I realize Monday Night Football just kicked up and all, but perhaps it's time to look to the future in Basketball. Specifically the case of one team that needs a government hand out.
The city has negotiated a short-term deal to keep the Indiana Pacers in Indianapolis, a pact that provides the franchise $33.5 million over three seasons.I guess one could argue that sports are an extremely important aspect of society that have been around for thousands of years. Having a team for a city to identify with is important for the collective mind of the masses and it also dulls them from caring about the real issues. On the other hand, Indiana could fall into the earth and no one would give a shit.
That includes $10 million per year for Conseco Fieldhouse operating expenses. The city also agreed to provide at least $3.5 million but not more than $8.2 million for capital improvements at the nearly 11-year-old venue, according to a summary of the deal provided to IBJ.
The $10-million-a-year subsidy falls short of what the NBA franchise had sought. The Pacers had wanted the city’s Capital Improvement Board to take over $15 million in annual fieldhouse operating expenses.
The deal requires that the Pacers continue to play their home games in Conseco Fieldhouse for the next three years. It also stipulates that the team cannot terminate its 1999 fieldhouse lease during that time.
After three years, the team could leave if annual losses exceed $2 million, as already permitted under the 1999 agreement. But it would have to repay a portion of the $30 million, plus pay a multi-million-dollar lease-termination fee spelled out in the original lease. The portion of the $30 million the team would have to repay would decline annually until the lease expires in 2019. At that point, the team would not have to repay any of the subsidy.
What ever happened to the free market? Maybe this franchise is running a bad business venture and should be closed. I mean, it'd be one thing if they were subsidizing football or baseball, but spending my money on fucking basketball? I should just write a blog entry blaming this on Obama right now.

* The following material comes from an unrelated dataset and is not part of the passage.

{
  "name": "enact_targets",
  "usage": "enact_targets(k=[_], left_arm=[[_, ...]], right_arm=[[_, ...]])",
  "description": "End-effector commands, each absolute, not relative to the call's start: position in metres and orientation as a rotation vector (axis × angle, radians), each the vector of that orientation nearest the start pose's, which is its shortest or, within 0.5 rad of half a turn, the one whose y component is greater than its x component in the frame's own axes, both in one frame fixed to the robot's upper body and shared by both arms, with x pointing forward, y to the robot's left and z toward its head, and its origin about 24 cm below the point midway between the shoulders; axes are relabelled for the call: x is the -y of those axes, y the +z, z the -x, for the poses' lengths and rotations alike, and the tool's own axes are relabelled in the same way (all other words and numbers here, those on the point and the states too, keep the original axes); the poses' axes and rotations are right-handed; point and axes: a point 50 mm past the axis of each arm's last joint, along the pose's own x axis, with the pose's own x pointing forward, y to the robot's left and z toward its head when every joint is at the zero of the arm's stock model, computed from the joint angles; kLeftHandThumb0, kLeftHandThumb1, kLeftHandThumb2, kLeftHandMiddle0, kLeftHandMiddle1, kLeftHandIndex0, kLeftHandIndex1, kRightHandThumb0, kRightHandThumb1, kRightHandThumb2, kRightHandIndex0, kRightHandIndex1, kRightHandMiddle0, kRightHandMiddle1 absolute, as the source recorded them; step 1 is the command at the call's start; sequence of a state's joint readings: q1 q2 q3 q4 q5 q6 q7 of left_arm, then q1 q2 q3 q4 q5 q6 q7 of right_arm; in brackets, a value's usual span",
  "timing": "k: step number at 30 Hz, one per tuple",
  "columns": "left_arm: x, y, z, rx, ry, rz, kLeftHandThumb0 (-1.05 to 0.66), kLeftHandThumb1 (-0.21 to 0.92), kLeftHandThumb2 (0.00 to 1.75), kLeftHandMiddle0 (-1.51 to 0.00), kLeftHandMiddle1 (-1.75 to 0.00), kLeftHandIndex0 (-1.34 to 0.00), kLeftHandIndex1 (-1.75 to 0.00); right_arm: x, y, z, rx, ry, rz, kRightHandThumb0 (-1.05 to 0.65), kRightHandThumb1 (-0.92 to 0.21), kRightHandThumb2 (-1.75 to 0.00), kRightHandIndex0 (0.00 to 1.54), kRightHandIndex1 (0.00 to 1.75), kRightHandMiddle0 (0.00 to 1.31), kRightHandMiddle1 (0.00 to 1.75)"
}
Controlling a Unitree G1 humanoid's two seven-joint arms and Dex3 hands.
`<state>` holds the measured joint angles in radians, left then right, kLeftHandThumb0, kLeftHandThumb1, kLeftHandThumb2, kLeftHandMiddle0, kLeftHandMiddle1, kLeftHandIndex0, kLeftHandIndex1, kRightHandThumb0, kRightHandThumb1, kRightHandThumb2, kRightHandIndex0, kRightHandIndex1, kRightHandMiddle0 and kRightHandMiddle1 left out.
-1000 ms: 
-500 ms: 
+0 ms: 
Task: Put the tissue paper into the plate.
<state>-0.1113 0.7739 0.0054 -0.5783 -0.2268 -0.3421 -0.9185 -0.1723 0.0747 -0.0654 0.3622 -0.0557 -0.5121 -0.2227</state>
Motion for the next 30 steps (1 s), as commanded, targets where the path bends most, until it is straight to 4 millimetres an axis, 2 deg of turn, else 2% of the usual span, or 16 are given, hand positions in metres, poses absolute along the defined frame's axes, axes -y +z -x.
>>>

I realize that conservatives will support job-creating programs and government funding of infrastructure so long as those jobs allow them to indulge their capitalism fantasies, as well as supporting a gentrifying tourism industry, but let's be real, tourism in Indiana? Ha! Don't make me laugh. Nothing like tourist looking at farms, some flat featureless land, and a bunch of angry white people. Honey, honey! Take my picture in front of the closed down Rye factory.
Indiana, a state so shitty even the gathering of the Juggalos won't go there.
But back to the publicly subsidized but privately-owned sports stadiums that are one of the biggest wastes of money, so naturally the media often pretends they don't exist. I guess I just don't understand what argument could possibly be made for subsidizing a sports stadium at this point.
Franchises that deeply-routed in these metro areas aren't going to just pack up and leave, hoping that they can replicate the same success and fan base in a smaller, less populated area, now can they? Both the New York Stadium and Citi Field got a lot of public financing for franchises that are among the most profitable in baseball. It's pretty laughable to think that they were going to ever attempt to move anywhere else.
It boggles my mind that cities fund stadiums for private teams, especially when there's already a competitive, publicly-owned professional sports team in the Green Bay Packers. And let's face it - the Packers are awesome. The Packers model rules, though I have to say that Packers fans are psychos
But then again, like any true socialist state, the packers are one of the financially weakest teams in the league despite having the most NFL Championships and Super Bowls combined in any league team. In addition, there used to be a bunch of small town teams like the Packers but they went bankrupt in the 20's and 30's. So really, the fact that the Packers are still kicking says a lot about how to make it work without a bail out.
When it comes to most accessible, you have to give Basketball credit. Basketball is the most proletariat sport that Americans will ever embrace. With other sports, baseball, football, hockey for example, a good deal of equipment is required. Helmets, pads, you know. Hockey even requires ice! Which is generally always manufactured. As such, pretty much the only opportunity a kid has to practice a lot with all that equipment is being in a league.
How do they do that? They have to have been part of a league when they were younger, and one before that when they were younger still, going all the way back to when they were first picked for peewee because they were born closest to their age group's cutoff date and had a slight advantage over their peers in size, speed, stamina, through no faults or intentions of their own, just because they were a tab bit older.
No, you see Basketball is the great equalizer. It doesn't really require any padding or Allah forbid ice, all it requires is a ball and a net. You don't even have to have two! And even most strapped for cash counties and municipalities and schools and neighborhoods can afford a net. Even if they can't, they at least have the rim.
But these kids can makeshift their own court, spend a few bucks on a ball and just practice in shorts and a tee shirt. Half the time one team doesn't even wear them. This is why basketball is like the go-to key to success for poor Black kids. If you don't like basketball, you're probably a racist.
In looking at it like that, maybe we should subsidize professional basketball teams. They are, after all, the only possible way for inner city kids to get out of that situation.